*REQUIRED ACTION:* Your task is to work out how many lines in the data that follows hold "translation" and to state that number alone.

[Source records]
════════

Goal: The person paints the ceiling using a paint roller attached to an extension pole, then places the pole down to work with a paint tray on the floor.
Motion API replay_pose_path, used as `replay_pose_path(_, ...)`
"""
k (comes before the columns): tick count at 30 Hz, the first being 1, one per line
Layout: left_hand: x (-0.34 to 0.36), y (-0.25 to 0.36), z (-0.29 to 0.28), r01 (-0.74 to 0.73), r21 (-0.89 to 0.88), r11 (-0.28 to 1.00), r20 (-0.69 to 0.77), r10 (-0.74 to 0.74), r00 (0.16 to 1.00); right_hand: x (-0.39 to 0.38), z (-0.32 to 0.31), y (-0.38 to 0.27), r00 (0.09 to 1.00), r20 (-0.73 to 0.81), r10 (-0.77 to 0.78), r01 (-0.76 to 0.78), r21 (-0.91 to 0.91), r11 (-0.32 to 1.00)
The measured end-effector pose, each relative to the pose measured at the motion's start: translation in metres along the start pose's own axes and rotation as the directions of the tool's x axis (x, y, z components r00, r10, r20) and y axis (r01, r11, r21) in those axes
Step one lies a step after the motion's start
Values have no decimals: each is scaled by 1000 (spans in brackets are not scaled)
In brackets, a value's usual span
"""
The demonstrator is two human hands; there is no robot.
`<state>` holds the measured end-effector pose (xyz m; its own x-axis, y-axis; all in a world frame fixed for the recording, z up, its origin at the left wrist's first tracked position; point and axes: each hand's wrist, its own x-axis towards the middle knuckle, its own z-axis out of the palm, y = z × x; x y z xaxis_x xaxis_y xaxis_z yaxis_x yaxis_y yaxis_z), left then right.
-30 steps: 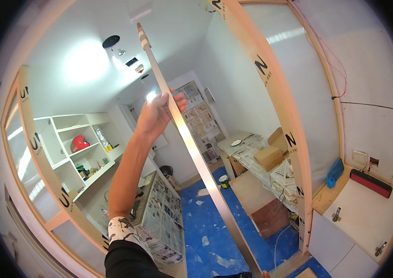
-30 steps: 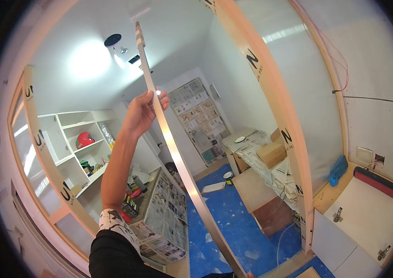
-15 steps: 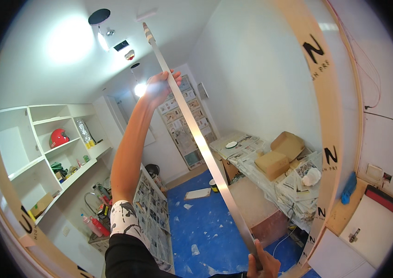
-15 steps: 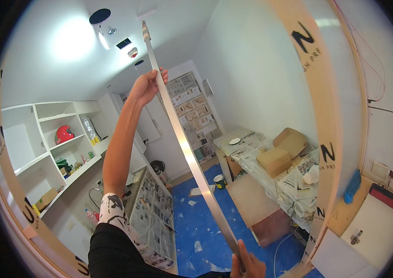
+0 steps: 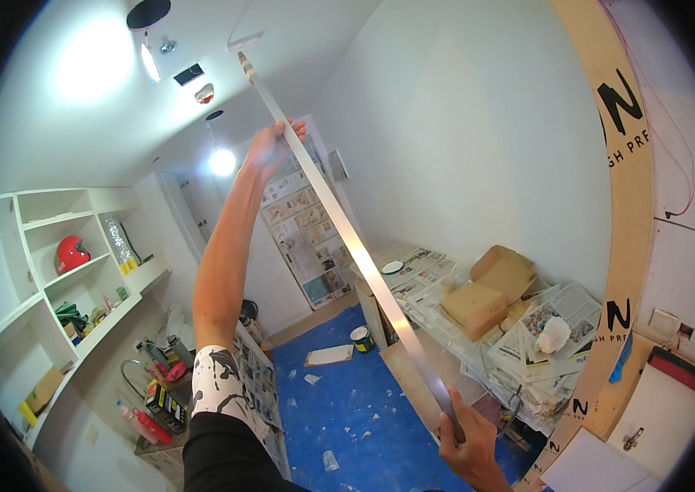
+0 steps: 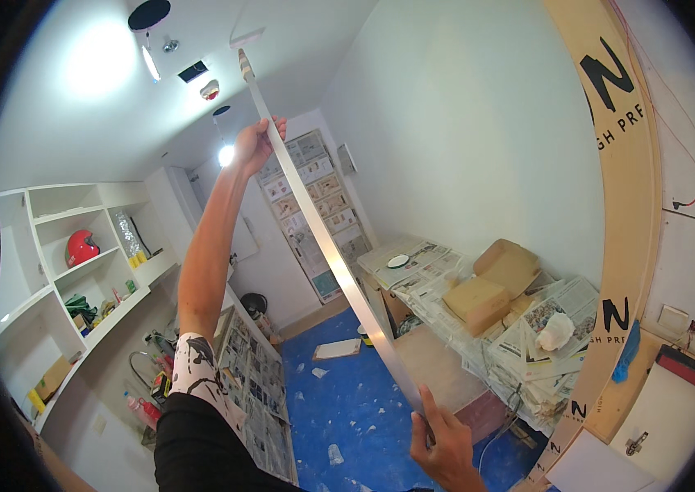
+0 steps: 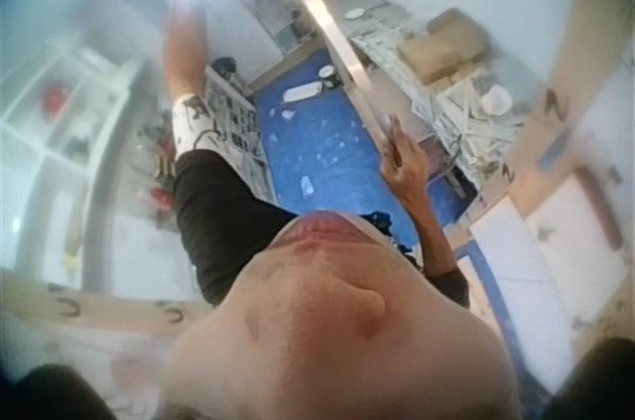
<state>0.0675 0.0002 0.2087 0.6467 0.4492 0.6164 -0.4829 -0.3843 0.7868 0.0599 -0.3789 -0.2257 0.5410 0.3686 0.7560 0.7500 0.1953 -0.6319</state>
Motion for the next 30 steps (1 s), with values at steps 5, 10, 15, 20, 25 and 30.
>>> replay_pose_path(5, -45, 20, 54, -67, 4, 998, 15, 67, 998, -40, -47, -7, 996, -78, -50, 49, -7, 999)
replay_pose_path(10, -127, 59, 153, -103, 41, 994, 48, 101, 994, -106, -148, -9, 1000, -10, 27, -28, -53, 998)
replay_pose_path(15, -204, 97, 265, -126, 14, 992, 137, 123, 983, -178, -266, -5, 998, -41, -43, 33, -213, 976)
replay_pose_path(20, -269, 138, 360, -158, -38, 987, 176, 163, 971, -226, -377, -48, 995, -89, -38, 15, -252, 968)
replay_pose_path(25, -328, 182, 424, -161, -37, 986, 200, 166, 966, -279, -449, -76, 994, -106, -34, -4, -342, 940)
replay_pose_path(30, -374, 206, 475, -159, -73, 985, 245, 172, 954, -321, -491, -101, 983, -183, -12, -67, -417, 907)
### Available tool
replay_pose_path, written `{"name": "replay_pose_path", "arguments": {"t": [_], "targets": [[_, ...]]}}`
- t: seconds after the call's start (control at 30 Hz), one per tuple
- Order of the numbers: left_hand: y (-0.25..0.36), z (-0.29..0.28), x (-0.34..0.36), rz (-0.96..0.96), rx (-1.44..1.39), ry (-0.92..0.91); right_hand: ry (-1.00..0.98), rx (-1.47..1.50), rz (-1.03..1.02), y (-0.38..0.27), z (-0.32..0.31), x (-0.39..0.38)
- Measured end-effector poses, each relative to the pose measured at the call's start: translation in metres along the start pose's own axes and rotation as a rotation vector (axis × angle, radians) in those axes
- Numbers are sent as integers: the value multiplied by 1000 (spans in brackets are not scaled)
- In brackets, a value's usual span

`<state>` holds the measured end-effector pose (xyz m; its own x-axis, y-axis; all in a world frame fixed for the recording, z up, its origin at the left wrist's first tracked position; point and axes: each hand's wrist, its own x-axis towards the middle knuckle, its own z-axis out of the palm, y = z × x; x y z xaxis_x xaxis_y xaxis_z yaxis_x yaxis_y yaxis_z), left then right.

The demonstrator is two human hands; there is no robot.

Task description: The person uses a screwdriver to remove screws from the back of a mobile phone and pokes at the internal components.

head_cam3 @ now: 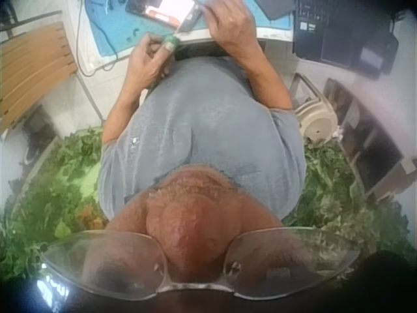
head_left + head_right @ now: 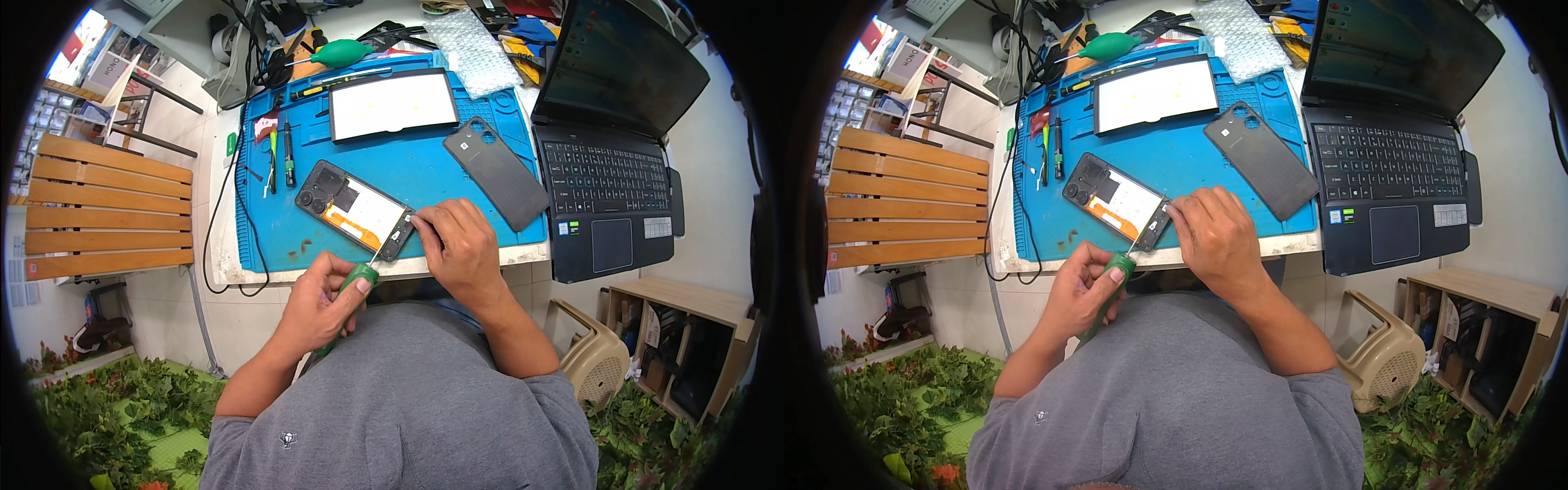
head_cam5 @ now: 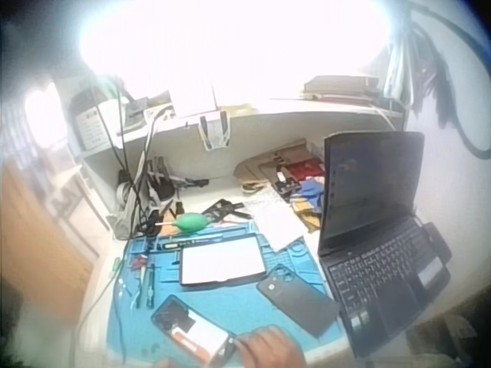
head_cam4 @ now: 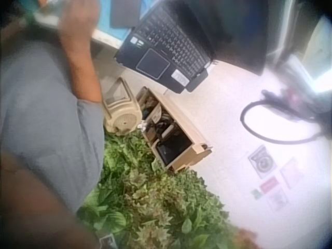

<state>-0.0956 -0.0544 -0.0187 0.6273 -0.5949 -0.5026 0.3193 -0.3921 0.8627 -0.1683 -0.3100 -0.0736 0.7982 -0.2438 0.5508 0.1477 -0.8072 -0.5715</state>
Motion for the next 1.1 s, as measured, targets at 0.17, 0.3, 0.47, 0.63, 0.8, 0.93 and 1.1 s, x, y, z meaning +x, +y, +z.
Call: {"name": "replay_pose_path", "arguments": {"t": [0.17, 0.3, 0.47, 0.63, 0.8, 0.93, 1.1], "targets": [[0, -2, -1, -21, 31, 17, -4, 3, 1, 0, 0, 0], [-3, -3, -2, 15, 25, -25, -15, 1, 6, -1, -1, 0], [-2, -2, -2, 0, -19, -15, -13, 6, 3, -1, -2, 0], [-1, -3, -4, -1, -6, -11, -4, 45, 46, -1, -1, 0], [-4, -7, -2, -2, 25, -5, -18, 57, 72, -2, -2, -1], [-5, -9, -2, 13, 28, 4, -29, 42, 42, -1, -2, 1], [-3, -10, -2, 12, 24, 11, -51, -11, 6, 0, -1, 2]]}}
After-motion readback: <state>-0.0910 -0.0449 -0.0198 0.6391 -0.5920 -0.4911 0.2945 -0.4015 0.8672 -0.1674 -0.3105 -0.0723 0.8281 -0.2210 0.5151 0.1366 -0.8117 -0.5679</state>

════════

*THE COMPLETED TASK:* 2